Biddy closed the outside door quietly behind her and then, once out in the open air on her own, she punched her fist in the air triumphantly. By running away – and consequently bringing the priest to Lizzie’s door – Nora had done her the biggest favour imaginable.
Fa
ther Daly had quizzed Lizzie endlessly, about what went on in the house, and how she treated the girls. He had asked Biddy questions too, but had got very little out of her. She knew if she told the truth that she’d be moved from the only home she’d known, and more importantly, her best friend, Tara.
There was a long queue outside the Town Hall in Daingean when Tara arrived carrying Biddy on the back of her bicycle. They were beckoned excitedly to join a group of giggling girls who had kept a place for them in the queue.
“Does my hair look all right? And my dress and cardigan?” Biddy asked anxiously, as they dismounted the bicycle.
“Your hair is lovely now – it looks real natural,” Tara told her. “You should wash it more often. You’ve no excuse, now that Lizzie’s a bit more easy-going with you.”

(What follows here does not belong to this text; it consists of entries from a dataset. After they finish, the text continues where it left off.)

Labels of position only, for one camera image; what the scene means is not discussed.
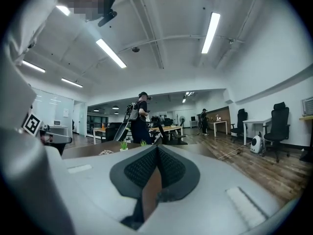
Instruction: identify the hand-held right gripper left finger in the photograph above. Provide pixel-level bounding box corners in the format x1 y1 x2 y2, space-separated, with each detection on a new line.
109 145 158 198

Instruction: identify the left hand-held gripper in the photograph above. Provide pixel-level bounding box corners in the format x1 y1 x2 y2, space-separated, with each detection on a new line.
21 111 73 156

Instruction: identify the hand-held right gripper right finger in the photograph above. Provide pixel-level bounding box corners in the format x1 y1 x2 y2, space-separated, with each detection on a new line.
156 145 201 203

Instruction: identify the brown desk mat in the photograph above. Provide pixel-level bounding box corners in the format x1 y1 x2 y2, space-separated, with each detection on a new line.
141 165 163 223

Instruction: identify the white desk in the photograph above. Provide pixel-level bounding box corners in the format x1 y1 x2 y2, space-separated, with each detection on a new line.
242 117 272 146

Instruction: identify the long wooden table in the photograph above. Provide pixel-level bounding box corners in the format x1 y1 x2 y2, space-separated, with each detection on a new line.
92 124 184 145

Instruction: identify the long ceiling light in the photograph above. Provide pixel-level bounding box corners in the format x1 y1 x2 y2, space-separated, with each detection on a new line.
21 60 46 73
55 4 72 17
61 77 84 88
201 12 221 54
95 38 127 69

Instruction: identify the white table with wooden top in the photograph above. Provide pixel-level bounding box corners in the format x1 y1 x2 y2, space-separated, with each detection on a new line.
206 119 228 137

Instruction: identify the white round carrier backpack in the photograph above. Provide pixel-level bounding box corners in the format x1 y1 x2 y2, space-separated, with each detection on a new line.
249 132 265 155

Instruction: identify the person's white shirt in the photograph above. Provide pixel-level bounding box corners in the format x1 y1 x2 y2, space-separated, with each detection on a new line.
7 0 74 66

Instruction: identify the tall black office chair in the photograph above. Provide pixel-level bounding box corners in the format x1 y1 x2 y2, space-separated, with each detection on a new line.
262 101 292 163

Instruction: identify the white air conditioner unit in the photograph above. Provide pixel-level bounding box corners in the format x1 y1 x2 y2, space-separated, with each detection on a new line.
301 96 313 117

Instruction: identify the black head-worn camera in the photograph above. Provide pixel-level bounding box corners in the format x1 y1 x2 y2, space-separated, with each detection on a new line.
97 0 118 28

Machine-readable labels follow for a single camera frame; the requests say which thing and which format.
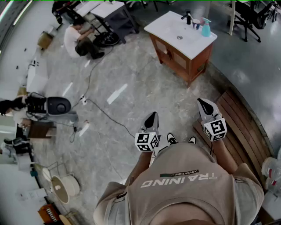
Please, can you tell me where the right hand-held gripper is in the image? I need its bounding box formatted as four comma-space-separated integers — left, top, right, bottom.
197, 98, 227, 142

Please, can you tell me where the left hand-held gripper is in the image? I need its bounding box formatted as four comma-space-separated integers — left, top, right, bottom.
134, 111, 162, 152

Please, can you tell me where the person's right forearm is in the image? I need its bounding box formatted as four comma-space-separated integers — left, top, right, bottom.
211, 138, 239, 175

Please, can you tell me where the person's left forearm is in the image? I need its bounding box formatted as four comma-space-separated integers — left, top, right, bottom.
125, 150, 155, 187

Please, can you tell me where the clear plastic bottle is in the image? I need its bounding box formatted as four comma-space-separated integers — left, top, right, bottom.
264, 177, 281, 195
261, 156, 281, 178

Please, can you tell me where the person's left white shoe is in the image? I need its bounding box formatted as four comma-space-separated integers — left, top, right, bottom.
166, 132, 178, 145

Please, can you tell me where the wooden vanity cabinet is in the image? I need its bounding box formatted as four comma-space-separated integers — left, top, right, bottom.
149, 33, 214, 88

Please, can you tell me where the person's beige t-shirt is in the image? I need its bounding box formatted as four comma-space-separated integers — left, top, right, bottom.
93, 142, 265, 225

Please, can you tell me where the black faucet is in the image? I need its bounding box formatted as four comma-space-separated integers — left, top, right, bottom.
180, 11, 191, 25

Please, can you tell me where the black oval device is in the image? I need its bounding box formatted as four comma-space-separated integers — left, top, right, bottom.
47, 96, 72, 116

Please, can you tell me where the white drum lampshade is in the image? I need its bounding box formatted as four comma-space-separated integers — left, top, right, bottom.
61, 175, 81, 197

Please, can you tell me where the black office chair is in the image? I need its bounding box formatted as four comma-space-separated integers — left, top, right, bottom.
233, 0, 277, 43

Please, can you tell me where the brown wooden box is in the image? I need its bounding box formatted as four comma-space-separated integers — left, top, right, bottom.
28, 121, 57, 139

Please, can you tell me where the grey table with white top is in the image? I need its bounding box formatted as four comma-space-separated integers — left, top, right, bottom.
90, 1, 140, 44

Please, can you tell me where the black crate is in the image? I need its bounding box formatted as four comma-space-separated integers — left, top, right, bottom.
25, 93, 48, 115

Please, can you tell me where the white flat box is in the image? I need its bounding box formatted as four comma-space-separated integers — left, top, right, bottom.
26, 58, 49, 93

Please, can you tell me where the cardboard box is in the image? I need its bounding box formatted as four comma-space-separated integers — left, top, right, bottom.
37, 31, 54, 50

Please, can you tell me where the orange box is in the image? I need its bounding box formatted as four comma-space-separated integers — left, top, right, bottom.
37, 203, 62, 225

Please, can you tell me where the long black cable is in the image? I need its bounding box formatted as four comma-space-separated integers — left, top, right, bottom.
69, 44, 137, 143

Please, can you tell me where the black ring stand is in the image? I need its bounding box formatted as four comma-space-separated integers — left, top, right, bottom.
93, 32, 120, 48

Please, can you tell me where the white post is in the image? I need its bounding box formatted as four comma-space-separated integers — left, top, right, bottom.
228, 0, 237, 36

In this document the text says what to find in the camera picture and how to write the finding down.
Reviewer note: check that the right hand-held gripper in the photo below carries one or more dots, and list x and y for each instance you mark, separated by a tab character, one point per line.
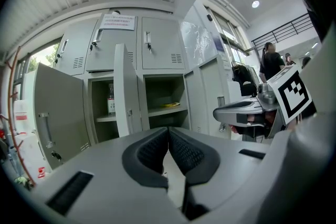
291	94

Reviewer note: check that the grey metal locker door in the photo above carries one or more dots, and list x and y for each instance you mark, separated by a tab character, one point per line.
65	112
210	81
126	86

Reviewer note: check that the white cylindrical camera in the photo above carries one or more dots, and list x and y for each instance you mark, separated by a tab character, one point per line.
116	12

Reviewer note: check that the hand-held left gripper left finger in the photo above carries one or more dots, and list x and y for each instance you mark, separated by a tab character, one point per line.
105	178

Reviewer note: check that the white paper notice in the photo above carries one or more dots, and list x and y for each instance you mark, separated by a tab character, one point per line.
116	22

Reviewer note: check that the round ceiling light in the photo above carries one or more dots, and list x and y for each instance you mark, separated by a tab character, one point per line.
255	4

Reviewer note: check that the black metal railing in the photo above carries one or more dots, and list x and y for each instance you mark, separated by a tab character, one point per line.
283	31

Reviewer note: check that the yellow flat packet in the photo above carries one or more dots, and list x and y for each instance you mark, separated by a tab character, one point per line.
170	105

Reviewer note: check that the white water dispenser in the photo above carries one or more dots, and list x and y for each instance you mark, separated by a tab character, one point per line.
31	152

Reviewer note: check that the black hanging garment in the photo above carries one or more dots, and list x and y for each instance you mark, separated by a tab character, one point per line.
244	78

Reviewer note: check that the person's right hand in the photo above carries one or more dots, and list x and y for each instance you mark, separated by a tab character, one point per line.
258	120

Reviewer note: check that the black-headed key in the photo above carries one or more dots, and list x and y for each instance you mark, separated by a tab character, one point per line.
149	47
94	44
58	55

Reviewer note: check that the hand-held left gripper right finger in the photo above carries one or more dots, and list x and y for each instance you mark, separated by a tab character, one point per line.
223	170

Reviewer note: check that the green and black bag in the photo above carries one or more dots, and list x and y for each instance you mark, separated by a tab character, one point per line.
22	181

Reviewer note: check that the large clear dispenser water jug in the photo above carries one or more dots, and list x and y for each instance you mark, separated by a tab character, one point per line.
22	111

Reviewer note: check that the red-brown wooden coat rack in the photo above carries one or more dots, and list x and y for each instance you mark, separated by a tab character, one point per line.
10	112

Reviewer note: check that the grey metal locker cabinet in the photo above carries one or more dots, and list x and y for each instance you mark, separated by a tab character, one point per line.
162	42

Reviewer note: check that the green label bottle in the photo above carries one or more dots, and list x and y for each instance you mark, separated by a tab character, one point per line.
111	105

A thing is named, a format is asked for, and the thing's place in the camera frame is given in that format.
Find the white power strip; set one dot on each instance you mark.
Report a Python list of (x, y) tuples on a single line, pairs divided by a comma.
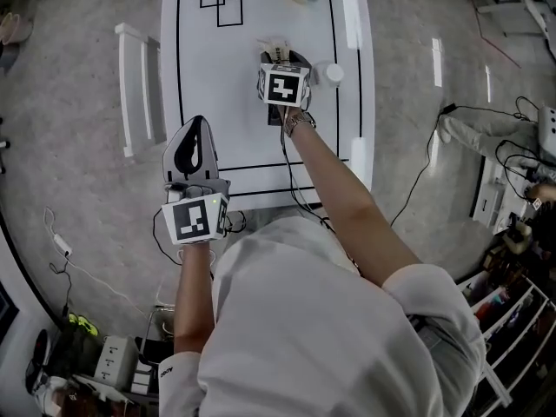
[(63, 244)]

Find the white long counter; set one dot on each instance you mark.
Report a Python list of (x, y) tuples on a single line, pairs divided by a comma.
[(26, 293)]

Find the clear snack packet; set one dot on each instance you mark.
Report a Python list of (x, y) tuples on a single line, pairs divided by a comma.
[(276, 50)]

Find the person's right forearm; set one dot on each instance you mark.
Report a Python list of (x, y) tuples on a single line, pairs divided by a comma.
[(347, 202)]

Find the person's left forearm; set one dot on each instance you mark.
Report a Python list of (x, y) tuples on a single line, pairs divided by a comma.
[(193, 302)]

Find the silver wristwatch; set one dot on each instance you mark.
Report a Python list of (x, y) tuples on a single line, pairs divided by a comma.
[(299, 122)]

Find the white wooden chair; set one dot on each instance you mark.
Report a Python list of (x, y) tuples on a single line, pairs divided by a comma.
[(128, 81)]

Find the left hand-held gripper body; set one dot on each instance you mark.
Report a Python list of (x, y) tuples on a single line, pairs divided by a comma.
[(191, 220)]

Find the white box with black icons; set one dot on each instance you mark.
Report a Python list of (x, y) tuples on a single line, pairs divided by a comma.
[(115, 359)]

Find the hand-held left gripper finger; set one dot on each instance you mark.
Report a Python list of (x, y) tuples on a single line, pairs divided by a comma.
[(210, 163), (169, 172)]

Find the beige plastic bucket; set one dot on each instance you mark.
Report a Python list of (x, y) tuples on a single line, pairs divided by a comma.
[(15, 28)]

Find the white low cabinet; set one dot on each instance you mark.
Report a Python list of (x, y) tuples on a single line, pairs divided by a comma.
[(486, 202)]

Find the white table with black lines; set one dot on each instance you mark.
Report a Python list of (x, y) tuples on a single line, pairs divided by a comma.
[(208, 102)]

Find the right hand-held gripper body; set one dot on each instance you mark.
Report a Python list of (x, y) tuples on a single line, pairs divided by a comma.
[(282, 87)]

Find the person's white shirt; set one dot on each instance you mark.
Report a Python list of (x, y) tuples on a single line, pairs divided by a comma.
[(313, 319)]

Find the clear plastic bottle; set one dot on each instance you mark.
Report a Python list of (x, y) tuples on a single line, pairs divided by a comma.
[(334, 73)]

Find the white shelving unit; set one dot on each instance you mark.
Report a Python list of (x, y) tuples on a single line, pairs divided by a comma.
[(497, 380)]

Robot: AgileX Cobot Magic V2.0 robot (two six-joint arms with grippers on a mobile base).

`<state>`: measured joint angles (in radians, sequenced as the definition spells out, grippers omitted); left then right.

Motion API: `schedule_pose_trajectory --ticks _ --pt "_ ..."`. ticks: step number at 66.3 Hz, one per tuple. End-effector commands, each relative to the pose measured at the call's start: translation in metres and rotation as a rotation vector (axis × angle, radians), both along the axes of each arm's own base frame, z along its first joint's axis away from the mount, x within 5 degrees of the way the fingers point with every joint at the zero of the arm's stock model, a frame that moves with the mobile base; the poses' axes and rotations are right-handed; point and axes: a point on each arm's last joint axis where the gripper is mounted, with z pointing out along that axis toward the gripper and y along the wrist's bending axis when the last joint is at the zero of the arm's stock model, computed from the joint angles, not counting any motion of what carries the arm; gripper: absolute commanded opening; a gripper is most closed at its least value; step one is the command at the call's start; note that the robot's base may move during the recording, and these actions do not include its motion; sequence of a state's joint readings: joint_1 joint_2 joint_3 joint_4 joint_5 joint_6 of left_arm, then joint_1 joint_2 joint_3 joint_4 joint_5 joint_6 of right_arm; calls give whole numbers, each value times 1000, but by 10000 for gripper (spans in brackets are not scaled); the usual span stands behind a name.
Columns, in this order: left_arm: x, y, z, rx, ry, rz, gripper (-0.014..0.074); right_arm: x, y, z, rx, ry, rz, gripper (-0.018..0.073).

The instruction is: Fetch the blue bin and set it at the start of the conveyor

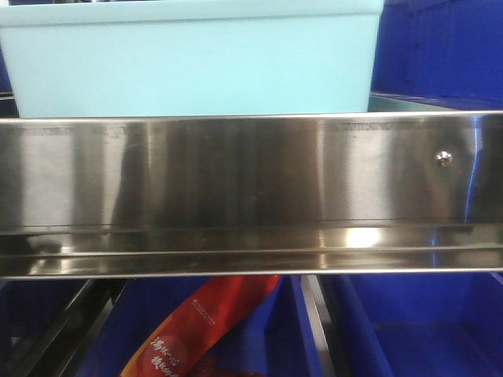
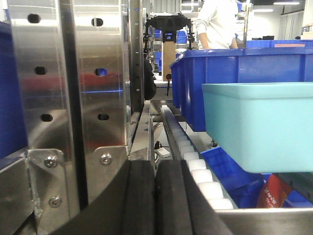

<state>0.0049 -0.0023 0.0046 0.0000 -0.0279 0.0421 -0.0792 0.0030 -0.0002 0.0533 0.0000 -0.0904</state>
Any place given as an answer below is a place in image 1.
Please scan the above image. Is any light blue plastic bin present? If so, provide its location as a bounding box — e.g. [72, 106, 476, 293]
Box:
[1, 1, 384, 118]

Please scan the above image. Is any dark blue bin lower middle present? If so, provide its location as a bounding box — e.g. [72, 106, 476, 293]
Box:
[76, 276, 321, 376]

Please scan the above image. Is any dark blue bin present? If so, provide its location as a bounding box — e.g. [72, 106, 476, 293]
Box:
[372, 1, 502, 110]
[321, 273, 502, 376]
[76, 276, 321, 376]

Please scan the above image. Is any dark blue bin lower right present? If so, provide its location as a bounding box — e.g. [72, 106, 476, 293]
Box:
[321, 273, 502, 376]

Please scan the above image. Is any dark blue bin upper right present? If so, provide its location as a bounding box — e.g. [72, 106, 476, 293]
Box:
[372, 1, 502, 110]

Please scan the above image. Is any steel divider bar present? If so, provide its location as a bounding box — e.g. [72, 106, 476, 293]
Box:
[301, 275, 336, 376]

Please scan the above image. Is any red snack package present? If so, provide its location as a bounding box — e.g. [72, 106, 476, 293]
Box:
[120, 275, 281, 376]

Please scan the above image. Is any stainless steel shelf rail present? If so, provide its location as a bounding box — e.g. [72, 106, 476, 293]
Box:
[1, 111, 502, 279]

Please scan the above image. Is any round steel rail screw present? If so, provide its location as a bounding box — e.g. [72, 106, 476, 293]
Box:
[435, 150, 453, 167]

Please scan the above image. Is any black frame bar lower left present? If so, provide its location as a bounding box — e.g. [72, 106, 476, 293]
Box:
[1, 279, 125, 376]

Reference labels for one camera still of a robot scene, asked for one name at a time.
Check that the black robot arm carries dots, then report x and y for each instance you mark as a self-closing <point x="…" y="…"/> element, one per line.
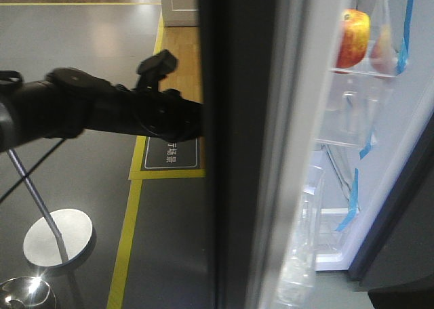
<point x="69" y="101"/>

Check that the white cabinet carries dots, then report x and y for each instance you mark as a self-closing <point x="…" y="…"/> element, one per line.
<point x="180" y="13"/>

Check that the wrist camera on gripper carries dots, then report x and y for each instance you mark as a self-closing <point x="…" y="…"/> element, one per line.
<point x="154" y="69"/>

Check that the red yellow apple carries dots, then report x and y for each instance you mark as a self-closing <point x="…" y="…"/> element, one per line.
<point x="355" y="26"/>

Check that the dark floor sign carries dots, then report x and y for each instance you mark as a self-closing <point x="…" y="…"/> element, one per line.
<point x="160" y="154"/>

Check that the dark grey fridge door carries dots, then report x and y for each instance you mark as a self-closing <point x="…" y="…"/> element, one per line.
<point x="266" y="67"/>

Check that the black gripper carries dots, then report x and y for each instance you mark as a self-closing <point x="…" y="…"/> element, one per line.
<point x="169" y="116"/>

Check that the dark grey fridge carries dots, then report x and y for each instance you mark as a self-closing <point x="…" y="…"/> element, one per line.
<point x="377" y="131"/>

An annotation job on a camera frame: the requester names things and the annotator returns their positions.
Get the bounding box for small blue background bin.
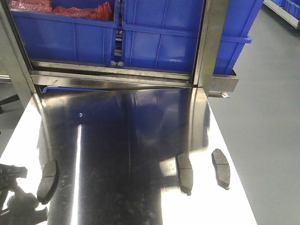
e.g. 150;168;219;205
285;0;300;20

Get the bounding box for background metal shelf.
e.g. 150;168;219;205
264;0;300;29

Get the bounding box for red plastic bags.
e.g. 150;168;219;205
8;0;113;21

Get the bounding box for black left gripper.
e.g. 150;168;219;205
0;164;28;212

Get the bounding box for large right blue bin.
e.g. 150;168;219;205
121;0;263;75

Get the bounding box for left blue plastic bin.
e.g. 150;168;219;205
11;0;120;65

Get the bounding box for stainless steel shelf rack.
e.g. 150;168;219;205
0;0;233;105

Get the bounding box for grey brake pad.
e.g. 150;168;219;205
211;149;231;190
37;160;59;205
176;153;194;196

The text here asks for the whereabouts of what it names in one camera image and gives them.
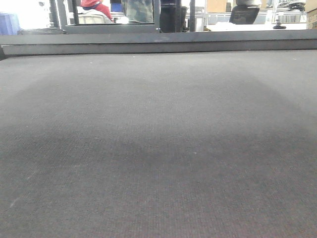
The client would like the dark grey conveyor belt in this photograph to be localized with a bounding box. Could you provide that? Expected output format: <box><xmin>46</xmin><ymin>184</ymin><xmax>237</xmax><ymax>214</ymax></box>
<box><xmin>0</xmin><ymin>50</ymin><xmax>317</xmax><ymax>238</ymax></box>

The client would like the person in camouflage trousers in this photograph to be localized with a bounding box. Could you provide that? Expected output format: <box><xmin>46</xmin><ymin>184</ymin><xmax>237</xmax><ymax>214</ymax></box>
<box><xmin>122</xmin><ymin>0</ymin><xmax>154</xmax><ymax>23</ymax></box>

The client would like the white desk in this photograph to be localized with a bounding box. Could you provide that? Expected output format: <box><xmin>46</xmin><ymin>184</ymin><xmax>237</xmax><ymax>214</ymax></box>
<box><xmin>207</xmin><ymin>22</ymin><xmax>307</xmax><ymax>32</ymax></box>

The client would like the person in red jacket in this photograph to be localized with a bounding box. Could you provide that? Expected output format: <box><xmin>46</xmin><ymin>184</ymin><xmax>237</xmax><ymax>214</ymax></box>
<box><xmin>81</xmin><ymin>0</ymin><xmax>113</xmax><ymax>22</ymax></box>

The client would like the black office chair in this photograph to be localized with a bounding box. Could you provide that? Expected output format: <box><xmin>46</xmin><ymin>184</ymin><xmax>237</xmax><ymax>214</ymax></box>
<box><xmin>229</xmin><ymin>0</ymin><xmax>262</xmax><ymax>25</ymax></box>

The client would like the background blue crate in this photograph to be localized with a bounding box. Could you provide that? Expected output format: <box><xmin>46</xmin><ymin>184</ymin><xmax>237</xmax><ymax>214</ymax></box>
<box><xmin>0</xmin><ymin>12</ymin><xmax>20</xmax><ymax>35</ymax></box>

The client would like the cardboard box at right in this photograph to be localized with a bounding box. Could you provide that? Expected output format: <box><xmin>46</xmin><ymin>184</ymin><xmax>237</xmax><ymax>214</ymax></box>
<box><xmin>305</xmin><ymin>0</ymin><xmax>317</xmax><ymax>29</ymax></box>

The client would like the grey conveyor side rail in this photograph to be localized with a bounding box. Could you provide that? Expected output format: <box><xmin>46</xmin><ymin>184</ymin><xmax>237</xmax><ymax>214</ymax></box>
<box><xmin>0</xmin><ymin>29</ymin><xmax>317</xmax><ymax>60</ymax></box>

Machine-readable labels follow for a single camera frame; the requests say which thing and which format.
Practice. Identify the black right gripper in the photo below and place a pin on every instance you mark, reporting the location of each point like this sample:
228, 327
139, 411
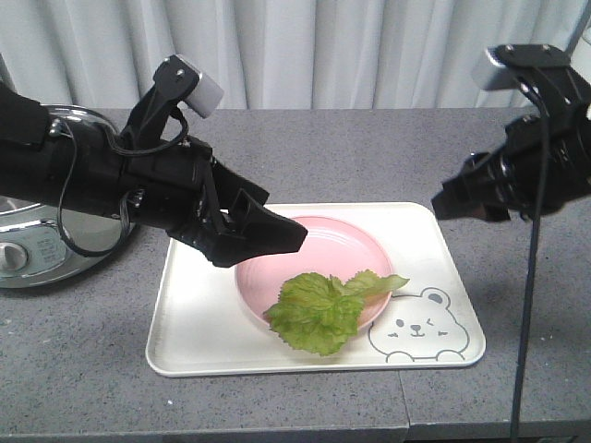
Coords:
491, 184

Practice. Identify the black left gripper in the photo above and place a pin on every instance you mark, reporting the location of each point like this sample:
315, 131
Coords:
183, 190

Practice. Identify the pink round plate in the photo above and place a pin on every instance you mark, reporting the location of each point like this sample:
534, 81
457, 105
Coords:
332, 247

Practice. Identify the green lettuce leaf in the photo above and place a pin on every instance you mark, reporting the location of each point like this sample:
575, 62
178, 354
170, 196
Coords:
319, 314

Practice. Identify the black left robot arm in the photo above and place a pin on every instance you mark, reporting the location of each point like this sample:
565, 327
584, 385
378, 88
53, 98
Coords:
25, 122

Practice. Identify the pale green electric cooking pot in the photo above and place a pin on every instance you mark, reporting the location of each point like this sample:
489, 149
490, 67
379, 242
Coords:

“I’m brushing it a hundred times every night, like you advised me,” Biddy confided. She didn’t mention the compliments that Dinny the lodger had given her about the change in her appearance, and how he had promised to marry her as soon as she was old enough. She felt that Tara would be shocked at the difference in their ages, and even more shocked if she found out about all the things they did together when Lizzie wasn’t around.
“And what about the dress and cardigan?” Biddy prompted her friend. “Do they look all right?”
“They’re lovely, too,” Tara replied in a patient but distracted tone, as she scanned the crowds to see who was there. Then, seeing the anxiety on the orphan’s face, she elaborated further. “The white cardigan goes lovely with the navy and white polka-dot dress, and with your navy sandals.”
Biddy checked that the narrow belt was in the middle of her waist once again, and then she stepped out after her long-legged friend to join the crowds. It never struck her as odd that Tara rarely asked for reassurance on her own appearance.